Santander: el último trayecto de Julio Vega terminó entre la maleza de Nueva Montaña


La búsqueda terminó en un solar de Nueva Montaña, en Santander, donde la Policía Nacional encontró el cuerpo sin vida de Julio Vega, un vecino de 71 años que llevaba desaparecido desde el día anterior.

La escena quedó fijada junto al antiguo campo de fútbol de la zona y cerca de las vías del tren, un rincón de maleza espesa donde el silencio pesó más que cualquier explicación inmediata.

Antes de llegar hasta allí, los agentes localizaron su coche aparcado en el estacionamiento de un supermercado próximo, un detalle que marcó el punto de arranque de las últimas horas reconstruidas por la investigación.

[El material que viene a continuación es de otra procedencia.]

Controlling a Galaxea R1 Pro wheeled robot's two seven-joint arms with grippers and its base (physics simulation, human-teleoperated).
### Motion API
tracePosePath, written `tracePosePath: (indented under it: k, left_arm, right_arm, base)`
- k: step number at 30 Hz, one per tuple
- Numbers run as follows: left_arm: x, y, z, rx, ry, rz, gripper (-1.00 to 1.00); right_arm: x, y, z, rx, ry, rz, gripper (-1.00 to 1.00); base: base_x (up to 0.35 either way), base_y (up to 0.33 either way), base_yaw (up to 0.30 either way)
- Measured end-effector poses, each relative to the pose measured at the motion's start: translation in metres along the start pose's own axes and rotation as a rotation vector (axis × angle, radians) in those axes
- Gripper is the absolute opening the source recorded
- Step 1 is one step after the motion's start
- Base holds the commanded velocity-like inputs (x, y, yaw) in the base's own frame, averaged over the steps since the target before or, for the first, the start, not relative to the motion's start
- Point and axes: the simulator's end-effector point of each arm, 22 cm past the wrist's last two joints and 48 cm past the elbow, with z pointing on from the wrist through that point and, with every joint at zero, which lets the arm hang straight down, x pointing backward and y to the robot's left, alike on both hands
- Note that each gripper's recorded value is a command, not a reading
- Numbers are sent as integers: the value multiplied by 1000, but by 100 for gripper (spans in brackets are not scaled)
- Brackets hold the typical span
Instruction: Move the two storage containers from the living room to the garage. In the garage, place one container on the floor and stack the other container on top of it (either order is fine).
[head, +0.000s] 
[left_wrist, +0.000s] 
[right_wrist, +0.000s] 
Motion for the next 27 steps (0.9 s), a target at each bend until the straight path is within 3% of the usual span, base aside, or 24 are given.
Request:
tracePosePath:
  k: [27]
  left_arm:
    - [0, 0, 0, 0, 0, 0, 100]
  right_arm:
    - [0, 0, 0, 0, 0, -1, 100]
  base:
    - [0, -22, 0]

Las cámaras de seguridad captaron a Julio Vega alejándose del aparcamiento y entrando en el descampado, una secuencia breve que terminó con una imagen inquietante: el hombre se desorienta y acaba cayendo al suelo.

Ese recorrido grabado encajó con el hallazgo posterior del cadáver entre la vegetación, donde varios vecinos situaron el desenlace de una desaparición que había mantenido en vilo al barrio durante casi un día entero.

Julio Vega vivía en La Lenteja, dentro del entorno de Nueva Montaña, y era una figura conocida por quienes compartían con él la rutina de una zona obrera acostumbrada a reconocer a los suyos al primer vistazo.

Entre quienes lo trataron de cerca se repetía una misma imagen: la de un jubilado muy vinculado a la pesca, con un barco en el puerto de Raos y muchas horas pasadas junto a la bahía, lejos de la idea de una desaparición abrupta.

También trascendió que no tenía hijos, estaba soltero y su núcleo más cercano eran sus hermanos, una circunstancia que añade un vacío todavía más duro a las horas previas al hallazgo.

La investigación maneja de forma provisional la hipótesis de una muerte accidental o por causas naturales, ya que en el cuerpo no se apreciaron en un primer momento signos evidentes de violencia.

Aun así, el caso no se da por cerrado porque la autopsia será la que determine con precisión qué ocurrió en ese tramo de terreno al que llegó caminando y del que ya no salió con vida.

Sobre la secuencia previa apareció además otro elemento perturbador: las llaves habrían quedado puestas en el coche y, después, una persona habría entrado en el vehículo para llevarse el dinero que Julio Vega guardaba dentro.

Ese posible robo no altera por ahora la principal línea sobre la causa de la muerte, pero sí introduce una sombra adicional alrededor de unos minutos en los que todo parece haberse roto con una rapidez brutal.

Nueva Montaña quedó así atravesada por una mezcla de estupor y desconsuelo, con la imagen de un hombre avanzando solo hacia el campo como último rastro nítido antes del desplome y del hallazgo final.

Ahora la espera se concentra en los resultados forenses, la única pieza capaz de cerrar con certeza una historia que empezó con un coche detenido en un parking y acabó con un cuerpo perdido entre la maleza de Santander.